How Spaced Repetition Works

🧠 The Forgetting Curve

  • Ebbinghaus (1885) showed we lose ~50% of new information within 24 hours.
  • After 1 week, only ~25% remains without revision.
  • Each successful recall flattens the curve — material is retained longer.
  • By revision #5, retention can reach 90%+ for months.

⏰ Why These Intervals?

  • 1 day: Catches the steepest part of the curve — when forgetting is fastest.
  • 7 days: Forces medium-term recall before total decay.
  • 21 days: Embeds material in long-term memory.
  • 60 days: Tests durability — if you recall, it's truly learned.
  • 120 days: Final consolidation — material is exam-ready.

📅 Which Schedule to Pick?

  • Standard (1-7-21-60-120): Best general-purpose.
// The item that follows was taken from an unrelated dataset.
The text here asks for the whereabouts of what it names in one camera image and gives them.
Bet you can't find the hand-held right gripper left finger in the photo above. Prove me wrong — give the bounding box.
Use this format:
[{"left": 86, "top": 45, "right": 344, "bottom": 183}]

Use when prep is 6+ months away from Prelims.
  • Intensive (1-3-7-14-30): Use 1–2 months before Prelims for last-minute topics.
  • Long-runway (2-14-45-90-180): Use during foundation phase (NCERTs, Year 1) when retention horizon is 6+ months.

💡 Tips for Good Revision

  • Active recall > passive re-reading. Cover the book and try to recite key points before checking.
  • Test yourself with PYQs for that chapter — that's the most exam-aligned revision.
  • 10–20 minutes per revision is usually enough for a chapter — don't re-study from scratch.
  • Mark as done only if you truly recalled. If you blanked out, leave it for tomorrow.
  • Group similar topics for revision sessions — e.g., revise all Mughal-era chapters together.

Frequently Asked Questions

Is this based on real research?

Yes. The intervals are derived from Hermann Ebbinghaus's forgetting curve research (1885) and refined by Sebastian Leitner's box method and modern spaced repetition systems (SRS) like SuperMemo and Anki. The specific intervals match what UPSC toppers describe in their strategies (Anudeep Durishetty, Tina Dabi, Kanak Aggarwal).
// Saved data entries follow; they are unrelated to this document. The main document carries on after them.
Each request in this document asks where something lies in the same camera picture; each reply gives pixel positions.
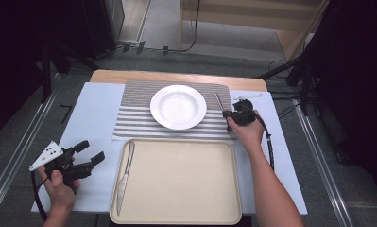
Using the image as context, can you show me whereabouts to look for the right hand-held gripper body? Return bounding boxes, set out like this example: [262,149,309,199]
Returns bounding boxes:
[230,93,265,127]

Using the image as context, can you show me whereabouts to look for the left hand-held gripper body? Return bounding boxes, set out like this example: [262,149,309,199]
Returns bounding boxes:
[28,140,94,190]

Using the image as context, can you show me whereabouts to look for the silver fork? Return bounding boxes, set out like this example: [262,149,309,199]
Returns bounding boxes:
[214,92,239,140]

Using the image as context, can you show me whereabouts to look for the silver table knife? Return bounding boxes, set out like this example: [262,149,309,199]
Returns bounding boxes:
[115,140,137,218]

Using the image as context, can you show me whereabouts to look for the white deep plate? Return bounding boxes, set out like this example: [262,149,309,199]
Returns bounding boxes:
[149,84,208,131]

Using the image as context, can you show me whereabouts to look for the beige plastic tray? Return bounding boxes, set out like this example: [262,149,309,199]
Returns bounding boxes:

What if I miss a revision date?

Don't reset — just revise as soon as you can. The schedule shifts the remaining revisions forward, but doesn't restart from day 1. Missing one revision doesn't ruin spaced repetition; consistent missing does.
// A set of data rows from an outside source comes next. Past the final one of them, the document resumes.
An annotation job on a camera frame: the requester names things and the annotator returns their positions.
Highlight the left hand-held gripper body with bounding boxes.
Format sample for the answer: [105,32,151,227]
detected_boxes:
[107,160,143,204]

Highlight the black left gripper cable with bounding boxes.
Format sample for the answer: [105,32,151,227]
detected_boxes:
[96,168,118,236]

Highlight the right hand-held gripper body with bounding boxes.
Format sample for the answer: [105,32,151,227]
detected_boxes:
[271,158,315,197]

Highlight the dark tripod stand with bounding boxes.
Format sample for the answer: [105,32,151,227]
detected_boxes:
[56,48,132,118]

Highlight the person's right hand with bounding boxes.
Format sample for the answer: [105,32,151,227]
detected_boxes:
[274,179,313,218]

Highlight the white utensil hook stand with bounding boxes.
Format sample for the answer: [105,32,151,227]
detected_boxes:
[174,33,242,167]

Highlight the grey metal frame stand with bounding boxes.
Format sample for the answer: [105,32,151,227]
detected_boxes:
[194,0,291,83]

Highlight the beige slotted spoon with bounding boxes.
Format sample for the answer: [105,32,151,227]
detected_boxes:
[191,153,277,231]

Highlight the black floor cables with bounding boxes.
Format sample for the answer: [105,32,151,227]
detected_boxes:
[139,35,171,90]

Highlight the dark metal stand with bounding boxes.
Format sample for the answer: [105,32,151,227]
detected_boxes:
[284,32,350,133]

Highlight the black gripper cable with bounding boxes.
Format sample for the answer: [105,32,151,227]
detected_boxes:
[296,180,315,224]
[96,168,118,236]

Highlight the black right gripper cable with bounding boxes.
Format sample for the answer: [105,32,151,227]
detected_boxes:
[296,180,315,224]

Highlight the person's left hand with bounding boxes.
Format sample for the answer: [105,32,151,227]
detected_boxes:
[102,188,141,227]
What's the difference between Standard and Intensive schedules?

Standard (1-7-21-60-120) is the textbook Ebbinghaus + Leitner method. Intensive (1-3-7-14-30) compresses revisions for last-minute prep — use this 1–2 months before Prelims so all your chapters get a fresh recall just before the exam.

How many chapters can I track?

Unlimited (storage permitting — typically 10,000+ entries in localStorage). For UPSC, expect to track ~200–300 chapters across all subjects. The tool handles this comfortably.

Can I sync across devices?

Not automatically — your data is stored locally for privacy. Use Export JSON on one device and Import JSON on another to sync manually. Best practice: export weekly as a backup.

Should I do all 5 revisions for every chapter?

Ideally yes for high-yield topics. But realistic: complete all 5 for Static GK, Polity Constitutional articles, and Core History/Economy chapters. For less critical material, 3 revisions are often sufficient.